I'll be cautious in where I step here, but let us remember the popularity of interest-only mortgages during the 1920s. Great timing, eh? While interest-only loans may have contributed to the eventual monetary contraction that destroyed wealth in the 1920s, consider that these aren't your grandfather's interest-only loans. They're even riskier.
[T]he big change in the risk of IOs, relative to the '20s version, is their attachment to adjustable-rate mortgages, or ARMs. ARMs are risky in themselves because borrowers are exposed to rising mortgage rates when market rates increase. Adding an interest-only feature heightens the risk.
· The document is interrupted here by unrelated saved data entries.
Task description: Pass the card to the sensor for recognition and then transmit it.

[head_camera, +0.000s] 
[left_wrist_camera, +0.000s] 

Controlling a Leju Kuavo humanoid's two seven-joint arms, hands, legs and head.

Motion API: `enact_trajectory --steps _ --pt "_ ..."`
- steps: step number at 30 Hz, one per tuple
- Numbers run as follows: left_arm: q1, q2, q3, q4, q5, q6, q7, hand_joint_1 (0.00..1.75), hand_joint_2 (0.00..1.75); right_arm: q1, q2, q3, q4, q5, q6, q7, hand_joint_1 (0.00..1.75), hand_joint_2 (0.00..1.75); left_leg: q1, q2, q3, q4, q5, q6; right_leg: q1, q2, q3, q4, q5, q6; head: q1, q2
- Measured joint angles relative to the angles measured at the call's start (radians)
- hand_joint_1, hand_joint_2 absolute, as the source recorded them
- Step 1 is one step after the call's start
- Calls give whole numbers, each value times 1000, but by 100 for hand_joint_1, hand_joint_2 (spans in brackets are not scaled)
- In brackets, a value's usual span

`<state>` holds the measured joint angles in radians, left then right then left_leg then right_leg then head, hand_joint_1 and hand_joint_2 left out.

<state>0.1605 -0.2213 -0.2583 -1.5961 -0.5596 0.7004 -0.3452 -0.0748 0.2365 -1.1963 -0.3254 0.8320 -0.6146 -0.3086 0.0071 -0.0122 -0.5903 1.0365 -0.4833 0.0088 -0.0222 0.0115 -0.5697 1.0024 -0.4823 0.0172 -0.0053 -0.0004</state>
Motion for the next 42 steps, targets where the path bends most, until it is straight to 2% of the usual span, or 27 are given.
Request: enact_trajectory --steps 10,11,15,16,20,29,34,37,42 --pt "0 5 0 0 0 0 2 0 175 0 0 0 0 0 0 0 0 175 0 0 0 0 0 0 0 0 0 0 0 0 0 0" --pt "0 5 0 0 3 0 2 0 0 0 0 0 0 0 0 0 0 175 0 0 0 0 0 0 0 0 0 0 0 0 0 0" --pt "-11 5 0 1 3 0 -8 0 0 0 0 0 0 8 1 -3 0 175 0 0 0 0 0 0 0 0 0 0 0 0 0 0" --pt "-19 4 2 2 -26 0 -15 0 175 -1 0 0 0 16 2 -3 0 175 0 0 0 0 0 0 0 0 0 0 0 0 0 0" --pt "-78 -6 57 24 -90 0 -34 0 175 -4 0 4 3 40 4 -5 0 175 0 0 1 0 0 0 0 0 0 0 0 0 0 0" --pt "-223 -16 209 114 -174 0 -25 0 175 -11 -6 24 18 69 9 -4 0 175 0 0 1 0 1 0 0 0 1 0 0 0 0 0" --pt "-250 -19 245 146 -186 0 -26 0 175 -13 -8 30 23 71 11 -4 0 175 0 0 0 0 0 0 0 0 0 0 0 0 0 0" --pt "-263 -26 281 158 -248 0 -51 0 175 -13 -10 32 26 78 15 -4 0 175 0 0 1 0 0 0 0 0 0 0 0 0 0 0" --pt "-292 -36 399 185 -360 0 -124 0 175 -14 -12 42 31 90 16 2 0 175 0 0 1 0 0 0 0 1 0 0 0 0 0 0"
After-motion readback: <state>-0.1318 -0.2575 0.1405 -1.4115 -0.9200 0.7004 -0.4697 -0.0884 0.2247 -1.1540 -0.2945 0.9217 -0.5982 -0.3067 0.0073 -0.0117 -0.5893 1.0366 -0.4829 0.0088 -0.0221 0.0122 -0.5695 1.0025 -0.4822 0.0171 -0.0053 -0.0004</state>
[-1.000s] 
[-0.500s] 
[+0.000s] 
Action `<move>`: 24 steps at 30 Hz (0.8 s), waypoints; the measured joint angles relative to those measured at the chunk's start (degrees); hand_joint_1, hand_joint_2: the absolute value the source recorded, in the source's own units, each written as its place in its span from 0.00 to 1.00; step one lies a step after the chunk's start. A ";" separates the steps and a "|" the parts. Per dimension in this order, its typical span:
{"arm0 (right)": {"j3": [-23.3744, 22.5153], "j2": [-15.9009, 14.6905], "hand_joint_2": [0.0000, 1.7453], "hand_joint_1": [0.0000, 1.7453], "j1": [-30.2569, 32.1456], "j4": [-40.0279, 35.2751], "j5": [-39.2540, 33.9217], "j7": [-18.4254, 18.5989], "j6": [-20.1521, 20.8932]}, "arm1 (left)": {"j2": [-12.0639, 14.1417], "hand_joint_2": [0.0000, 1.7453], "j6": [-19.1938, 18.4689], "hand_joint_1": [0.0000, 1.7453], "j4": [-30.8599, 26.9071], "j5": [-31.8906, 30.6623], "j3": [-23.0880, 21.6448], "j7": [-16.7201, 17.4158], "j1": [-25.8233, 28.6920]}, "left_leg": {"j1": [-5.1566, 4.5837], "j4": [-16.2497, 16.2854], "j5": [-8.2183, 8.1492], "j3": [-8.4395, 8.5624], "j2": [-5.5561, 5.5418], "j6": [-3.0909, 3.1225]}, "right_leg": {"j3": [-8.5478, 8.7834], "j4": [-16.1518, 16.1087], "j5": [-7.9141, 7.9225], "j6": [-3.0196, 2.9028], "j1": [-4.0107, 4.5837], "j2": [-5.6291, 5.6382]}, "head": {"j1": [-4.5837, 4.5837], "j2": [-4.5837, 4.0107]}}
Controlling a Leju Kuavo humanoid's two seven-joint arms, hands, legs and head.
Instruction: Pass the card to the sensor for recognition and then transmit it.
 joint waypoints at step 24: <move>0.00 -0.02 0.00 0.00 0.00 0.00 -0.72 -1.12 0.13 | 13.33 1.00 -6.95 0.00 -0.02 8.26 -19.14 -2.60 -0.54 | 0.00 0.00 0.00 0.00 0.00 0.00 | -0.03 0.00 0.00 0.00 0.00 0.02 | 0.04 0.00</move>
When the ARM rate is adjusted sometime in the future, the new payment is calculated using the original loan amount, as opposed to the smaller balance on a fully amortizing ARM.
I may be alone in thinking this (so a grain of salt is suggested), but the national housing market, as bullish as it may appear to onlookers, is extremely sensitive to any economic effects that may occur. Consider the direct effect of soaring lumber prices in the shadow of Katrina’s devastation. The port of New Orleans was a leading destination for imported lumber for the US.
With lumber, problems of goods distribution, high demand (to rebuild), and disrupted production, as mills in the Southeast see their incoming raw materials being halted or greatly reduced. If any fool has the gull to point to the benefits of Katrina, consider what a brilliant Frederic Bastiat wrote in 1850 as the Broken Window.
Bastiat’s thesis relies on that which is seen versus that which is not seen. Yes, there will be construction and purchase orders originating from the aftermath of Katrina’s destruction, but before you praise that growth and what it will do for the economy, consider the construction and purchase orders that do not exist in other areas of the country as a result of consequentially high prices. The thought of economic triage comes to mind.
Replacing what was there but has since been destroyed, we must point to the denied loans for previously planned projects and look instead at the redirected capital focused on reconstruction. In short, a Virginia developer will need to convince the bank that their need for a new development supercedes the flow of investment into the Katrina-impacted land. Such will be a tough sell.
As demand rises (and consequently prices) due to the rebuilding of the Gulf Coast, consider all of the companies that must downsize or outright close down operations as a result of their inability to cope with price that will surely rise. I hope any commentator who will eventually point to the great economic effects of Katrina will eat their words.
As I have visited this issue before, I will continue to do so here. To think of your house and its increasing equity as a moneymaker or source of income to drive increased consumption, you are greatly mistaken.
I point to those of us who are thinking well beyond their means when they acquire a home through a contrived interest-only scheme where all of their money goes to pay down the short-term interest, provide no equity and expose the buyer to 100% of the risk of the rising interest rate. Under a fixed-rate mortgage, the buyer is at least provided the limit of exposure to only the rate the buyer agreed to pay through the balance of the loan.
But consider the enormous number of young people I know who purchase homes at the reinforcement of their parents (who overridingly consider the American Dream to be owning a home) with no-money-down and buy into the fiction of long-term benefits of interest-only loans. At best, such homeowners will have to settle for refinancing (plus additional costs) to acquire a fixed rate loan at a higher rate later on when reality intersects with the fantasy-driven home-loan market.
At worst, given that the future is unpredictable (how many forecasted the devastating impact of 9/11 or Katrina?), many will be exposed to rising rates all the way through the expiration of their interest-only period and will be forced to decide between refinancing at the currently-presiding rate or take on the ensuing rise of mortgage costs to reflect the reality of the interest-rate market rather than the fantasy they’ve been protected from for the past five or seven years.